Les missions pour y parvenir sont connues et toutes doivent s’orienter vers des objectifs simples, notamment pour que les enfants africains ne dorment plus le ventre creux, que leurs mamans ne soient plus angoissées par l’insécurité et la maladie, que les jeunes puissent travailler et fonder des foyers, que les peuples africains où qu’ils se trouvent cessent d’être regardés en parias de la terre…
Le 25 mai, dans 18 jours, l’Afrique célèbre sa journée. Elle célèbre la date anniversaire de la création en 1963 de sa première organisation continentale politique, l’organisation de l’unité africaine, l’ancêtre de l’Union africaine.

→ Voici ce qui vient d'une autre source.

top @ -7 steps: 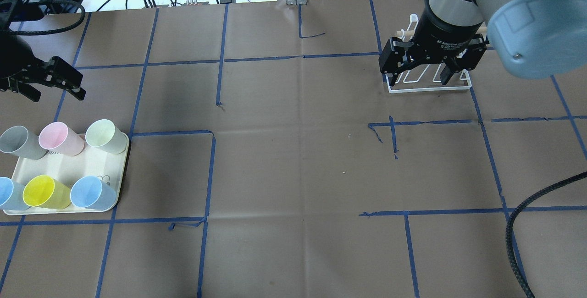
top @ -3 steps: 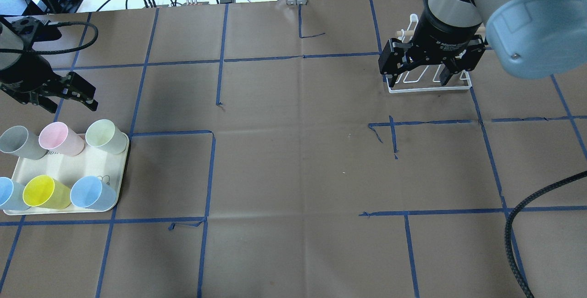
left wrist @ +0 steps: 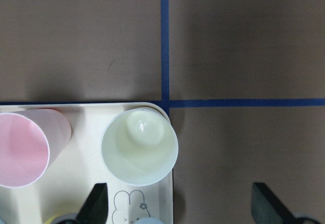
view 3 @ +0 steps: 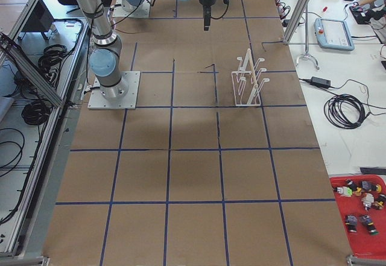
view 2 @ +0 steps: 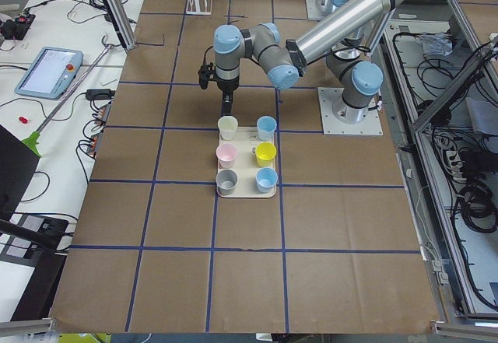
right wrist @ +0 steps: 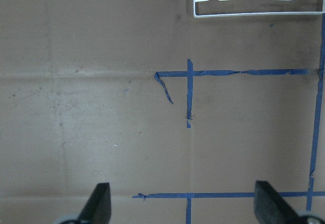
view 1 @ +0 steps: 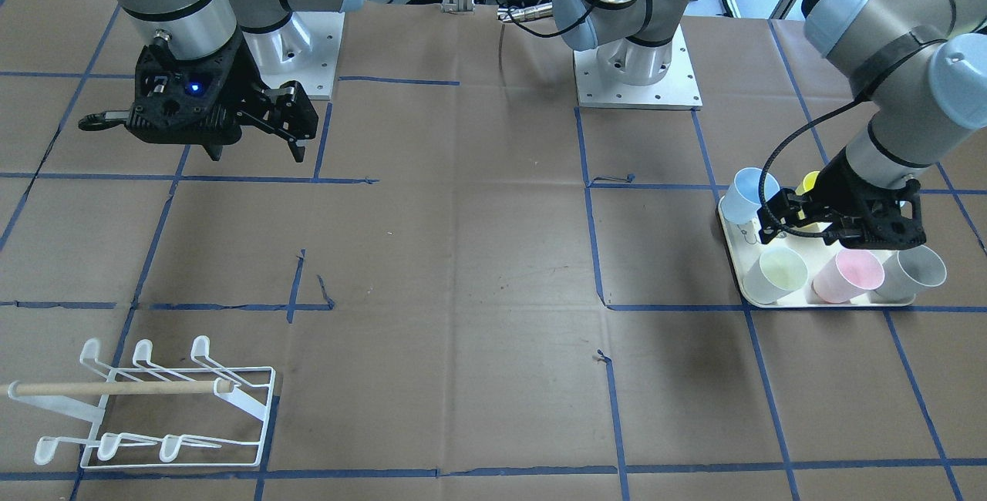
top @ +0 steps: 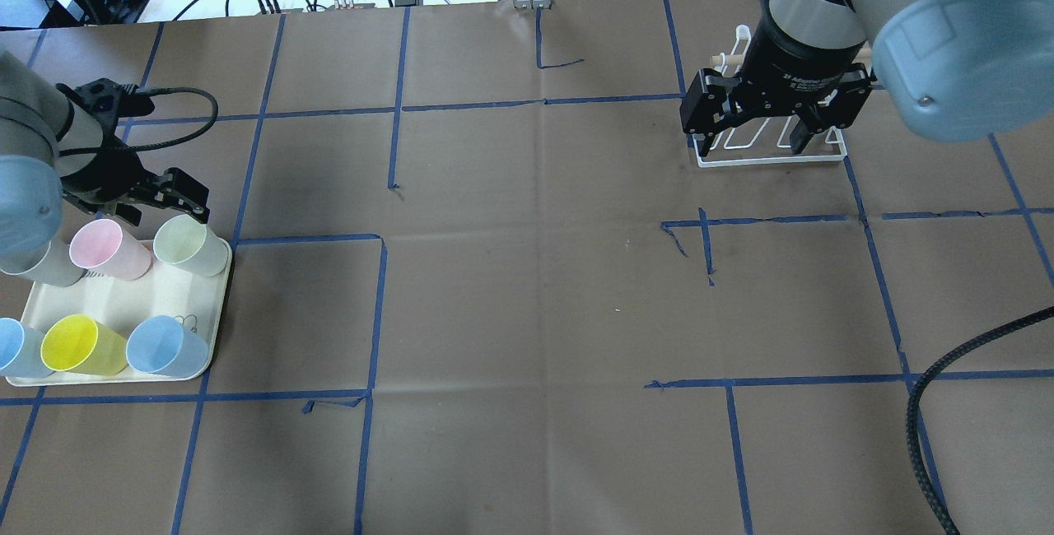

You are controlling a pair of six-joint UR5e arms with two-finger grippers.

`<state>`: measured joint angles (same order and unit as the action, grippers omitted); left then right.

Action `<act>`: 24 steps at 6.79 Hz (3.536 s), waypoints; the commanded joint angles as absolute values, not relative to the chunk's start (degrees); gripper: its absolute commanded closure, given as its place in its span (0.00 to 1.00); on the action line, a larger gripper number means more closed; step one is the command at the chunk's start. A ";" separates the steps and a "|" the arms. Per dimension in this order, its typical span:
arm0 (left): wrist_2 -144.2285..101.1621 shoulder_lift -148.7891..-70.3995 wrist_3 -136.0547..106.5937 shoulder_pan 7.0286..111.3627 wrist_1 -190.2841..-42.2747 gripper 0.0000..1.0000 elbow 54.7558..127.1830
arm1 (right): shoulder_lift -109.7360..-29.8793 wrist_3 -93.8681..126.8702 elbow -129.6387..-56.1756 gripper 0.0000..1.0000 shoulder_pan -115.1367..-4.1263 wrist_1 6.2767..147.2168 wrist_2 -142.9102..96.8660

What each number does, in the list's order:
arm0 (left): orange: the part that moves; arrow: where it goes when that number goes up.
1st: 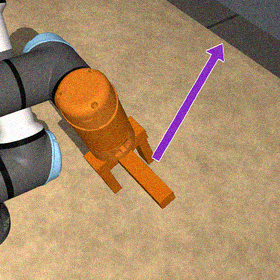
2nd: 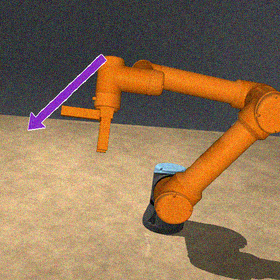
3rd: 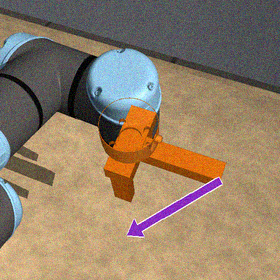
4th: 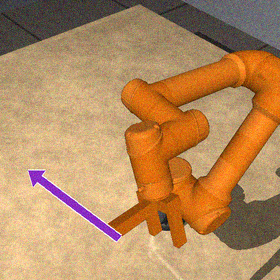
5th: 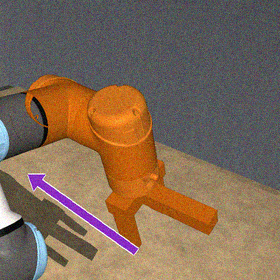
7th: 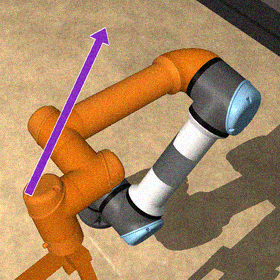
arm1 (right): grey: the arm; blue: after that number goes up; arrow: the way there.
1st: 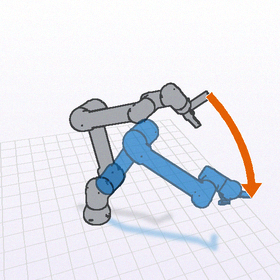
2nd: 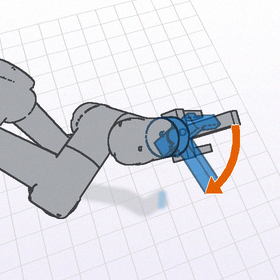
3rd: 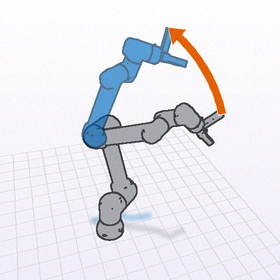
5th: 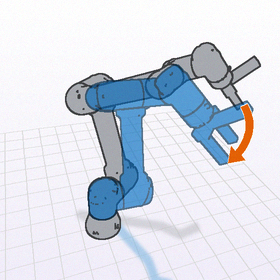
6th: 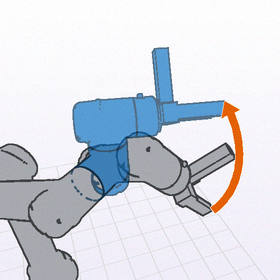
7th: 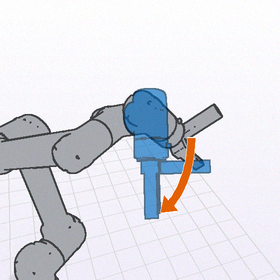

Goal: Transfer IKEA cup to right arm and place on rack

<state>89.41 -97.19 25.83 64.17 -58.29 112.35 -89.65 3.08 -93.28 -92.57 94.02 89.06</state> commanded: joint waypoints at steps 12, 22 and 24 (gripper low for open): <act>89.74 -102.57 28.83 63.63 -51.93 1.00 112.08 | -86.39 22.74 -96.05 0.00 -93.34 119.07 82.19; 63.85 -99.76 25.22 84.29 -90.09 1.00 81.38 | -96.84 67.60 -133.72 0.00 -92.73 176.17 68.12; 50.14 -98.62 25.75 84.20 -78.22 1.00 85.40 | -97.30 80.28 -137.46 0.00 -92.37 185.57 68.20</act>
<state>57.73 -99.26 25.52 84.16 -85.21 83.01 -96.99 73.33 -135.46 -92.54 179.99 68.14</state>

C’est le moment de s’élever à la hauteur des circonstances actuelles et des perspectives qui s’offrent à elle. Pour prendre date: au moment où la mort rôde, il s’agit de lui définir le futur que tous savent peut être le sien pour peu qu’elle se prenne au sérieux.
Elle a rendez-vous avec l’histoire. Une vision nous appelle à l’action. Pour en finir avec une médiocrité qui n’a que trop durée…L’heure d’être sérieux et conscient de notre puissance est venue. Refusons le destin de damnés de la terre que d’autres, inversant les rôles, veulent nous faire croire est le notre. C’est le moment de remettre les pendules à l’heure…africaine!
Adama Gaye, Le Caire 7 Mai 2020
*Auteur de Demain, la nouvelle Afrique (Éditions l’Harmattan, Paris).